* _Activity_: Note each line in the data below that holds "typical", and copy it.

Records from a dataset:
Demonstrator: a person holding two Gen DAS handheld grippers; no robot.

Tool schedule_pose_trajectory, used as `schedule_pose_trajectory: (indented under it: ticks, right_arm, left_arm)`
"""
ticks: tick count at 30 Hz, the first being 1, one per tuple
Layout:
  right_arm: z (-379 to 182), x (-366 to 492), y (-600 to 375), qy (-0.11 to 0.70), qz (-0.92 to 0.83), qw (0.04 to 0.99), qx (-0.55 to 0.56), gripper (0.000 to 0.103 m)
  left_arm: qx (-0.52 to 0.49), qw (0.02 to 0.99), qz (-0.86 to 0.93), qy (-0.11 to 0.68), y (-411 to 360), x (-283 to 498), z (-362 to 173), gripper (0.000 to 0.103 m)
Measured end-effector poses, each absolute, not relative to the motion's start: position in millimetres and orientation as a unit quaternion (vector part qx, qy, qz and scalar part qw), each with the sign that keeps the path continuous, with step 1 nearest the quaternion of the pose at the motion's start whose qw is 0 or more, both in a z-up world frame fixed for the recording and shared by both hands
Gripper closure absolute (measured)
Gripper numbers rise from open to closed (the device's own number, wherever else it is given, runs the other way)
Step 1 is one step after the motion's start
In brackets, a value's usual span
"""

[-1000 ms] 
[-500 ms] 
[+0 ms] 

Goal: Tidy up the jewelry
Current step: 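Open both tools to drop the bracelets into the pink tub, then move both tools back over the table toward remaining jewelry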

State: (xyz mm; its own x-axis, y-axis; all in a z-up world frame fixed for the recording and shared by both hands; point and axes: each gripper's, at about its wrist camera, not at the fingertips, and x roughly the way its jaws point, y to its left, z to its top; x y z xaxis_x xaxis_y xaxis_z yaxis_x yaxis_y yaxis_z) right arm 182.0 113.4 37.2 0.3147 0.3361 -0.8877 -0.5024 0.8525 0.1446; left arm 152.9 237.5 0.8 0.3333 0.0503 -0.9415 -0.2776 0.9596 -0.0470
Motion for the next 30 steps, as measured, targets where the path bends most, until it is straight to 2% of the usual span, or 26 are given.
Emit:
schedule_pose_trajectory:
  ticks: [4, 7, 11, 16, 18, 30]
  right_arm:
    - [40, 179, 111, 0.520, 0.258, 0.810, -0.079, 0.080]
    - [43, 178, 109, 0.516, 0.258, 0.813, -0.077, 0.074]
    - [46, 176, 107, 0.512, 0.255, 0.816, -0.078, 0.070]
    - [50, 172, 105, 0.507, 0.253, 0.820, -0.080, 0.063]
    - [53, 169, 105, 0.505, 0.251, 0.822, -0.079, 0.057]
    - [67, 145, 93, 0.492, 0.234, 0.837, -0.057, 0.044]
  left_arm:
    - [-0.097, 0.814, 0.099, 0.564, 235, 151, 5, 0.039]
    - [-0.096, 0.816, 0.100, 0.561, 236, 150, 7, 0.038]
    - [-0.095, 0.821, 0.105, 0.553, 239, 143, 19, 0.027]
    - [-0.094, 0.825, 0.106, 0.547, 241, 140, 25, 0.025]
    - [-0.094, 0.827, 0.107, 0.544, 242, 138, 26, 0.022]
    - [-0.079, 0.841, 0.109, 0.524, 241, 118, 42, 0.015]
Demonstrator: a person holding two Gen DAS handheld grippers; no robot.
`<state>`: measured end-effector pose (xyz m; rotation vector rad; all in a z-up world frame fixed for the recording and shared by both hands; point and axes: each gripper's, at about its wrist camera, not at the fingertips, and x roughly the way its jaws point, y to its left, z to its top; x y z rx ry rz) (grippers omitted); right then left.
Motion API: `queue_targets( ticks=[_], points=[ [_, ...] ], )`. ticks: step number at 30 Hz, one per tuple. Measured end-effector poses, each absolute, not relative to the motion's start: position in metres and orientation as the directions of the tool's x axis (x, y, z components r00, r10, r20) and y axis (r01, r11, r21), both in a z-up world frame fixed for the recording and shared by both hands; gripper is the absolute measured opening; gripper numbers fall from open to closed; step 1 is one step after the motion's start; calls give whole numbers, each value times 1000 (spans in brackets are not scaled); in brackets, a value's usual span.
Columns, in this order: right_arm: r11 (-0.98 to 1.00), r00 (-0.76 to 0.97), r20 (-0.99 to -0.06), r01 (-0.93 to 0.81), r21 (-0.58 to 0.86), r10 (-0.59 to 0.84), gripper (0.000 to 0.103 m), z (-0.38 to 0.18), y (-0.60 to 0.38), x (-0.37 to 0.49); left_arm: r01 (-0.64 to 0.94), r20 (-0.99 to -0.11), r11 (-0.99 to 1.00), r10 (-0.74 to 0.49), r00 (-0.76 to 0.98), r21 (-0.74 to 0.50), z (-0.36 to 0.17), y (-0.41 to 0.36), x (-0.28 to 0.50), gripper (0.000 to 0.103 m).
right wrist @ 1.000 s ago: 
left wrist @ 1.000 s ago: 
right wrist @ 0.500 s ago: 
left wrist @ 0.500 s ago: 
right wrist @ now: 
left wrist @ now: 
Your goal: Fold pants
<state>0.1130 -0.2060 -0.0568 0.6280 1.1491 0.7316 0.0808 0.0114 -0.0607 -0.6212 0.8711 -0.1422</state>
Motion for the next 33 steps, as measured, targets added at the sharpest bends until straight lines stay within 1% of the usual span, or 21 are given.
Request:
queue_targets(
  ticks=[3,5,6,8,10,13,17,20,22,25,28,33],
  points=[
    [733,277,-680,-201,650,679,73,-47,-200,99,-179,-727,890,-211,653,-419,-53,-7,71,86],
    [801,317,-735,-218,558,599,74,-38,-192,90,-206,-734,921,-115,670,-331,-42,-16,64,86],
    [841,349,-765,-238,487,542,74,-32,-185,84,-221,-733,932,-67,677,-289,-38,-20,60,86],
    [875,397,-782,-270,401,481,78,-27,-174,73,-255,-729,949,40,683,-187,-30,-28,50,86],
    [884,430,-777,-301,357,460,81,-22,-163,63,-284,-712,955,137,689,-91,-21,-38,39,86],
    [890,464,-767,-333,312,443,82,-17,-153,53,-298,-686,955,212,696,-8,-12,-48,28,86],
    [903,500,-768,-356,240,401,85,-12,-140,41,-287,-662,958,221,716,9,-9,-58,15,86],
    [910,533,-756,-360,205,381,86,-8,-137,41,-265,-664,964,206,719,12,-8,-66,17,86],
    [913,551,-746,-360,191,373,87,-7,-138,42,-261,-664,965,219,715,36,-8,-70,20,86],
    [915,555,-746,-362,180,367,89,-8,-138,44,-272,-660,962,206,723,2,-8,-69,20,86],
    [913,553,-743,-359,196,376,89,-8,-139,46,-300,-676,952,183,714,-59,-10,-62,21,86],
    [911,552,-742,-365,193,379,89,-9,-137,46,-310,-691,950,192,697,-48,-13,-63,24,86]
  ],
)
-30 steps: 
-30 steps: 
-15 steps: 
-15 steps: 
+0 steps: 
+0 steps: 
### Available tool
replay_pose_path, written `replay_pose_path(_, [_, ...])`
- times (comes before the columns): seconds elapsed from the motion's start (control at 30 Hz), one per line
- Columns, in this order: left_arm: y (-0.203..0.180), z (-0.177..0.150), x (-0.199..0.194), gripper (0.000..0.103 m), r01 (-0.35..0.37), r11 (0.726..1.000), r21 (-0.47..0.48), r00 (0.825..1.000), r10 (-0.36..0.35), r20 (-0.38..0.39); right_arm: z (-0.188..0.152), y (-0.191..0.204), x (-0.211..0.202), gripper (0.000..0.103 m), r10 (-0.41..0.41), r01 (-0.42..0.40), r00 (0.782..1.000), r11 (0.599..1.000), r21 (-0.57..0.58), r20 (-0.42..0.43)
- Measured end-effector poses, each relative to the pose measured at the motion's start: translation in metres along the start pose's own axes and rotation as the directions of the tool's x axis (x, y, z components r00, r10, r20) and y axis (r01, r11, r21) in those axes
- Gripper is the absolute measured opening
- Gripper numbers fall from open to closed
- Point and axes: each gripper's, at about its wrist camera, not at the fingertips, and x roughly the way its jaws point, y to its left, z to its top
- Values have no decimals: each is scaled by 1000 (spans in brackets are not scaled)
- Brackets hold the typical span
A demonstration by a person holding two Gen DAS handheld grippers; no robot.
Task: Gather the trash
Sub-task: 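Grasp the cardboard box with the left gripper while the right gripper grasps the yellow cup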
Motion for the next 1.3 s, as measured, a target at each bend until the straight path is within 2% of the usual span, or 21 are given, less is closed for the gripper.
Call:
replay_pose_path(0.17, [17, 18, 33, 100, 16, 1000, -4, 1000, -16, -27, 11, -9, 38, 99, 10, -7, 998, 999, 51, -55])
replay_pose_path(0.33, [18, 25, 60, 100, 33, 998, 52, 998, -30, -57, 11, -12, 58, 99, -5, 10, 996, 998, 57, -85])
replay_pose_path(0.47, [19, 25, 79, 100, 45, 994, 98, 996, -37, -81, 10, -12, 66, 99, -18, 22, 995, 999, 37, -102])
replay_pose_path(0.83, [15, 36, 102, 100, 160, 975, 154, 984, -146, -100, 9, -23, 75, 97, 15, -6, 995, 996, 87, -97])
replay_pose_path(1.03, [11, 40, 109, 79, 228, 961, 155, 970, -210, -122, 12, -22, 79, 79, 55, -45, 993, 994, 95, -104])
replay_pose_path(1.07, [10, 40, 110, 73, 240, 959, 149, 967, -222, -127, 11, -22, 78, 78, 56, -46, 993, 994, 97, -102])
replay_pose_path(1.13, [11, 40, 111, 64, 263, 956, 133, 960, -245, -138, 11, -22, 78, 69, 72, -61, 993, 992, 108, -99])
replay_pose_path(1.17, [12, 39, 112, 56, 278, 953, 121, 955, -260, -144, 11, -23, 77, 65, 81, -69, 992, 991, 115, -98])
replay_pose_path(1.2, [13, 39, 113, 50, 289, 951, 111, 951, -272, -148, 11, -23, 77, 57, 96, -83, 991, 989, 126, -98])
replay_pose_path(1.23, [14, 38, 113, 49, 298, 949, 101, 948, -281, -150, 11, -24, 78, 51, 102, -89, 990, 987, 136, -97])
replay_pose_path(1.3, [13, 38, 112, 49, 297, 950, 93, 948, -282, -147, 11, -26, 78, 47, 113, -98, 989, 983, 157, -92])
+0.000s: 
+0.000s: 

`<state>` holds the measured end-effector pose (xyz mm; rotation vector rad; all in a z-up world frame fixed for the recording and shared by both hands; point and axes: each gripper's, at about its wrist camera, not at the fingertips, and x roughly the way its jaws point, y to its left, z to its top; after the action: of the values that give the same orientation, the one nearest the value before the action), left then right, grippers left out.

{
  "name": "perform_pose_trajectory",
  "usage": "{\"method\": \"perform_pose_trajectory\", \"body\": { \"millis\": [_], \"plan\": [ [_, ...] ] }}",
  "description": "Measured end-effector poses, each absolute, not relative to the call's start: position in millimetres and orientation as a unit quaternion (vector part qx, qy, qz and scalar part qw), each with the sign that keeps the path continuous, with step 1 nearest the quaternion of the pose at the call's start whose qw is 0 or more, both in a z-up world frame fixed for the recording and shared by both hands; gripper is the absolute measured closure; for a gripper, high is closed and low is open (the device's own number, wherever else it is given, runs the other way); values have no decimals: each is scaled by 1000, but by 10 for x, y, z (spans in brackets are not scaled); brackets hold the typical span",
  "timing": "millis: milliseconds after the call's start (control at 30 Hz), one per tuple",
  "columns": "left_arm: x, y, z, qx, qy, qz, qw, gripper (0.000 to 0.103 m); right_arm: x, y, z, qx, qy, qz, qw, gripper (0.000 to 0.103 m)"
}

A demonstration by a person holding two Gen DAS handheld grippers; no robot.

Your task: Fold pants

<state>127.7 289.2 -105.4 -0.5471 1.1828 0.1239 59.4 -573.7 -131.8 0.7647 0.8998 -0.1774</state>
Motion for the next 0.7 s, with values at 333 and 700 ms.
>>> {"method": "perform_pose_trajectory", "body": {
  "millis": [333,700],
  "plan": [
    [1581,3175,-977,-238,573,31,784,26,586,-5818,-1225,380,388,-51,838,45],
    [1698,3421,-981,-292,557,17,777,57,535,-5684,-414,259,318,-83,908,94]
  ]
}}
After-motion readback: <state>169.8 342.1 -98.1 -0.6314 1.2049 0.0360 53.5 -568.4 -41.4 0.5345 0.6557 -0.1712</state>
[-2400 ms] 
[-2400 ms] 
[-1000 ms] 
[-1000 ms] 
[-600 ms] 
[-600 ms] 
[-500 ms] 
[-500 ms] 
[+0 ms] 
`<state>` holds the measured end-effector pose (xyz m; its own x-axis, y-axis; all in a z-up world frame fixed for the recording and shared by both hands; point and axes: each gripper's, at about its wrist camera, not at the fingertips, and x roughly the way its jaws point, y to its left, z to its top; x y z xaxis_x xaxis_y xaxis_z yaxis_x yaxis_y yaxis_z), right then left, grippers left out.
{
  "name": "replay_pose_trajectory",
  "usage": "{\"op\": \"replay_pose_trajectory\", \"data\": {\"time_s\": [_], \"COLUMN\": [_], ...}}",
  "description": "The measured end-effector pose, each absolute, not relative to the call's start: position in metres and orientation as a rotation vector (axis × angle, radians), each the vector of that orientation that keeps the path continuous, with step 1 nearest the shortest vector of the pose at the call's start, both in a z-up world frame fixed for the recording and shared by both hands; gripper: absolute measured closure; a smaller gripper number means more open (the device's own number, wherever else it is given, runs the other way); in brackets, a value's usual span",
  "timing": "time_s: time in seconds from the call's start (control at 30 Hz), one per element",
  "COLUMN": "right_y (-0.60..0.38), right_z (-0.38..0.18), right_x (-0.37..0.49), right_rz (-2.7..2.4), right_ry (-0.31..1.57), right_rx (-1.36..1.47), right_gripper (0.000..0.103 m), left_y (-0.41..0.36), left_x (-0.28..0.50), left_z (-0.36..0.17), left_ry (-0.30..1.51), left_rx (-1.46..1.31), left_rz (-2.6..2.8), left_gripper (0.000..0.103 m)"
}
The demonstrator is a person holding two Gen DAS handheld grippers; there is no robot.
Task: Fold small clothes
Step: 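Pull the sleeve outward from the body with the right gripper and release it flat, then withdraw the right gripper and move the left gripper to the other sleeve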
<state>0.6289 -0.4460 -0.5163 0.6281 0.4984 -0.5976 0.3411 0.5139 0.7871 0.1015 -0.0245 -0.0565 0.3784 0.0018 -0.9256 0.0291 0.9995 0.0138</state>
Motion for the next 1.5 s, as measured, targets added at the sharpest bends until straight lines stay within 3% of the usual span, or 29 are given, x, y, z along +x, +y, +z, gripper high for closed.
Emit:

* _Written solution_:
- Brackets hold the typical span
  "description": "Measured end-effector poses, each absolute, not relative to the call's start: position in millimetres and orientation as a unit quaternion (vector part qx, qy, qz and scalar part qw), each with the sign that keeps the path continuous, with step 1 nearest the quaternion of the pose at the call's start whose qw is 0 or more, both in a z-up world frame fixed for the recording and shared by both hands; gripper is the absolute measured closure; for a gripper, high is closed and low is open (the device's own number, wherever else it is given, runs the other way); values have no decimals: each is scaled by 1000, but by 10 for x, y, z (spans in brackets are not scaled); brackets hold the typical span",

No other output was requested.